*YOUR ASSIGNMENT:* Retype the records that follow, every line exactly as written.

########################################

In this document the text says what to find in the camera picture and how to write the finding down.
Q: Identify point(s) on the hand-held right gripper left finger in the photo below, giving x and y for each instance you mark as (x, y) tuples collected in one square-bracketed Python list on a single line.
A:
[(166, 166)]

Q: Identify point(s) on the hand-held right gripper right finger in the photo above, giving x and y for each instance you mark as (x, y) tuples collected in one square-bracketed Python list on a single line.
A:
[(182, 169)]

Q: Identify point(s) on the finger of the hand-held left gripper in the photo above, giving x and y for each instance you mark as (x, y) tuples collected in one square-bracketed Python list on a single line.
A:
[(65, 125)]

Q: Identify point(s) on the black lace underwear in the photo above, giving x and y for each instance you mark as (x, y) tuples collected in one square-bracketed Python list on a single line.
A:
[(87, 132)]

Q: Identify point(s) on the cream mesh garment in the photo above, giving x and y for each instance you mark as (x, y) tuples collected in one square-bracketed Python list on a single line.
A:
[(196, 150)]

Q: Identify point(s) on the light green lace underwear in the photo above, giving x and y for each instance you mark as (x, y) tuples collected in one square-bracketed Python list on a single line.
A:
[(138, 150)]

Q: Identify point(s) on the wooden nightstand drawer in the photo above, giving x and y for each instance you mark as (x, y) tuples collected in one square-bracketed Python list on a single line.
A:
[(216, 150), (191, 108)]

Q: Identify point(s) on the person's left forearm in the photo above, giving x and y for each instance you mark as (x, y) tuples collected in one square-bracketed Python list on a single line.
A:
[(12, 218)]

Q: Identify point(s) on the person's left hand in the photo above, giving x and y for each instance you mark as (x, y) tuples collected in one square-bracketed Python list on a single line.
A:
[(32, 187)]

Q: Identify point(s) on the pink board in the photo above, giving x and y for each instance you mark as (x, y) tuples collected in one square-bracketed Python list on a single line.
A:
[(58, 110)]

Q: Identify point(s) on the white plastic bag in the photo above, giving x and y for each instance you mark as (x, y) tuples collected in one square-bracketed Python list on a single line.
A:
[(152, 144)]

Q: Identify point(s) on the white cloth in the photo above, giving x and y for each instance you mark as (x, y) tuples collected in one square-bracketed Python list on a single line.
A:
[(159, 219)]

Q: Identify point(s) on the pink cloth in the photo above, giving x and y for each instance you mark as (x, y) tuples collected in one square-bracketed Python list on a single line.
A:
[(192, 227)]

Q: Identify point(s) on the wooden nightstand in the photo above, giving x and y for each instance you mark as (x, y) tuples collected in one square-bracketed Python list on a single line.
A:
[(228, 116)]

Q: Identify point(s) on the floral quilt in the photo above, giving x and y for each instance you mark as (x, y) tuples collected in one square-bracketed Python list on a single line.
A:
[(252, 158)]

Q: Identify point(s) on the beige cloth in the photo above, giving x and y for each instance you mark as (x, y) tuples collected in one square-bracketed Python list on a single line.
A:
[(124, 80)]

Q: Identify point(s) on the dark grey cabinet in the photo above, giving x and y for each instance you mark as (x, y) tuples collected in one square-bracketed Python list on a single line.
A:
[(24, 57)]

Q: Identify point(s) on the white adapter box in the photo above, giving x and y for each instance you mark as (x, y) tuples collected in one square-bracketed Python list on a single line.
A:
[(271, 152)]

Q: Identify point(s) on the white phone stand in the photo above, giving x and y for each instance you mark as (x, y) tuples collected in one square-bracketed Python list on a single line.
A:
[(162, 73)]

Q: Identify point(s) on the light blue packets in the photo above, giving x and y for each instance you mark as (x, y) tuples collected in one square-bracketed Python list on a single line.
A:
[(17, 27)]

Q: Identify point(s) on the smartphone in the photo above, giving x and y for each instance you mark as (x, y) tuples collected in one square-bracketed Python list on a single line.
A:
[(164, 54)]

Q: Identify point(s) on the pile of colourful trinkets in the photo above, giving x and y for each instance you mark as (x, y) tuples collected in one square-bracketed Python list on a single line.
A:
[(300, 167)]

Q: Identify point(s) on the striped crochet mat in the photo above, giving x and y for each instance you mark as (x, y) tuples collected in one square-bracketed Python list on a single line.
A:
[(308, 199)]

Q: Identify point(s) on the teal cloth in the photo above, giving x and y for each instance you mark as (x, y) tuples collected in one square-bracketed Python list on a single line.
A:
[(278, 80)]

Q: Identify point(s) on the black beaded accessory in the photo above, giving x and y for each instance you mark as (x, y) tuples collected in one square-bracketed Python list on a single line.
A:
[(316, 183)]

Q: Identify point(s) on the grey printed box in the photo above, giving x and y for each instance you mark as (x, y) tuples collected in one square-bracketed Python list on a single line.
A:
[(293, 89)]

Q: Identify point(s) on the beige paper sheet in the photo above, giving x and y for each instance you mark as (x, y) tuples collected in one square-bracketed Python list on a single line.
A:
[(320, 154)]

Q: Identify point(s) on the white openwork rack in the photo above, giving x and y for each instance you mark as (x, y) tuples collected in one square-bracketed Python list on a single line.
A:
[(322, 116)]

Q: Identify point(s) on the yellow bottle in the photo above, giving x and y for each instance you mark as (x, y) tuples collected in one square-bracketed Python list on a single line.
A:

########################################

*RESULT FOR THIS TASK:*
In this document the text says what to find in the camera picture and how to write the finding down.
Q: Identify point(s) on the hand-held right gripper left finger in the photo below, giving x and y for each instance you mark as (x, y) tuples collected in one square-bracketed Python list on a single line.
A:
[(166, 166)]

Q: Identify point(s) on the hand-held right gripper right finger in the photo above, giving x and y for each instance you mark as (x, y) tuples collected in one square-bracketed Python list on a single line.
A:
[(182, 169)]

Q: Identify point(s) on the finger of the hand-held left gripper in the photo above, giving x and y for each instance you mark as (x, y) tuples collected in one square-bracketed Python list on a single line.
A:
[(65, 125)]

Q: Identify point(s) on the black lace underwear in the photo above, giving x and y for each instance you mark as (x, y) tuples collected in one square-bracketed Python list on a single line.
A:
[(87, 132)]

Q: Identify point(s) on the cream mesh garment in the photo above, giving x and y for each instance you mark as (x, y) tuples collected in one square-bracketed Python list on a single line.
A:
[(196, 150)]

Q: Identify point(s) on the light green lace underwear in the photo above, giving x and y for each instance you mark as (x, y) tuples collected in one square-bracketed Python list on a single line.
A:
[(138, 150)]

Q: Identify point(s) on the wooden nightstand drawer in the photo above, giving x and y for each instance you mark as (x, y) tuples collected in one square-bracketed Python list on a single line.
A:
[(216, 150), (191, 108)]

Q: Identify point(s) on the person's left forearm in the photo above, giving x and y for each instance you mark as (x, y) tuples collected in one square-bracketed Python list on a single line.
A:
[(12, 218)]

Q: Identify point(s) on the person's left hand in the photo above, giving x and y for each instance you mark as (x, y) tuples collected in one square-bracketed Python list on a single line.
A:
[(32, 187)]

Q: Identify point(s) on the pink board in the photo above, giving x and y for each instance you mark as (x, y) tuples collected in one square-bracketed Python list on a single line.
A:
[(58, 110)]

Q: Identify point(s) on the white plastic bag in the photo above, giving x and y for each instance you mark as (x, y) tuples collected in one square-bracketed Python list on a single line.
A:
[(152, 144)]

Q: Identify point(s) on the white cloth in the photo above, giving x and y for each instance you mark as (x, y) tuples collected in one square-bracketed Python list on a single line.
A:
[(159, 219)]

Q: Identify point(s) on the pink cloth in the photo above, giving x and y for each instance you mark as (x, y) tuples collected in one square-bracketed Python list on a single line.
A:
[(192, 227)]

Q: Identify point(s) on the wooden nightstand in the photo above, giving x and y for each instance you mark as (x, y) tuples collected in one square-bracketed Python list on a single line.
A:
[(228, 116)]

Q: Identify point(s) on the floral quilt in the photo above, giving x and y for each instance you mark as (x, y) tuples collected in one square-bracketed Python list on a single line.
A:
[(252, 158)]

Q: Identify point(s) on the beige cloth in the photo above, giving x and y for each instance you mark as (x, y) tuples collected in one square-bracketed Python list on a single line.
A:
[(124, 80)]

Q: Identify point(s) on the dark grey cabinet in the photo above, giving x and y for each instance you mark as (x, y) tuples collected in one square-bracketed Python list on a single line.
A:
[(24, 57)]

Q: Identify point(s) on the white adapter box in the photo above, giving x and y for each instance you mark as (x, y) tuples collected in one square-bracketed Python list on a single line.
A:
[(271, 152)]

Q: Identify point(s) on the white phone stand in the photo above, giving x and y for each instance you mark as (x, y) tuples collected in one square-bracketed Python list on a single line.
A:
[(162, 73)]

Q: Identify point(s) on the light blue packets in the photo above, giving x and y for each instance you mark as (x, y) tuples collected in one square-bracketed Python list on a single line.
A:
[(17, 27)]

Q: Identify point(s) on the smartphone in the photo above, giving x and y for each instance you mark as (x, y) tuples collected in one square-bracketed Python list on a single line.
A:
[(164, 54)]

Q: Identify point(s) on the pile of colourful trinkets in the photo above, giving x and y for each instance you mark as (x, y) tuples collected in one square-bracketed Python list on a single line.
A:
[(300, 167)]

Q: Identify point(s) on the striped crochet mat in the photo above, giving x and y for each instance you mark as (x, y) tuples collected in one square-bracketed Python list on a single line.
A:
[(308, 199)]

Q: Identify point(s) on the teal cloth in the photo above, giving x and y for each instance you mark as (x, y) tuples collected in one square-bracketed Python list on a single line.
A:
[(278, 80)]

Q: Identify point(s) on the black beaded accessory in the photo above, giving x and y for each instance you mark as (x, y) tuples collected in one square-bracketed Python list on a single line.
A:
[(316, 183)]

Q: Identify point(s) on the grey printed box in the photo above, giving x and y for each instance you mark as (x, y) tuples collected in one square-bracketed Python list on a single line.
A:
[(293, 89)]

Q: Identify point(s) on the beige paper sheet in the photo above, giving x and y for each instance you mark as (x, y) tuples collected in one square-bracketed Python list on a single line.
A:
[(320, 154)]

Q: Identify point(s) on the white openwork rack in the photo above, giving x and y for each instance you mark as (x, y) tuples collected in one square-bracketed Python list on a single line.
A:
[(322, 116)]

Q: Identify point(s) on the yellow bottle in the photo above, giving x and y for each instance you mark as (x, y) tuples collected in one square-bracketed Python list on a single line.
A:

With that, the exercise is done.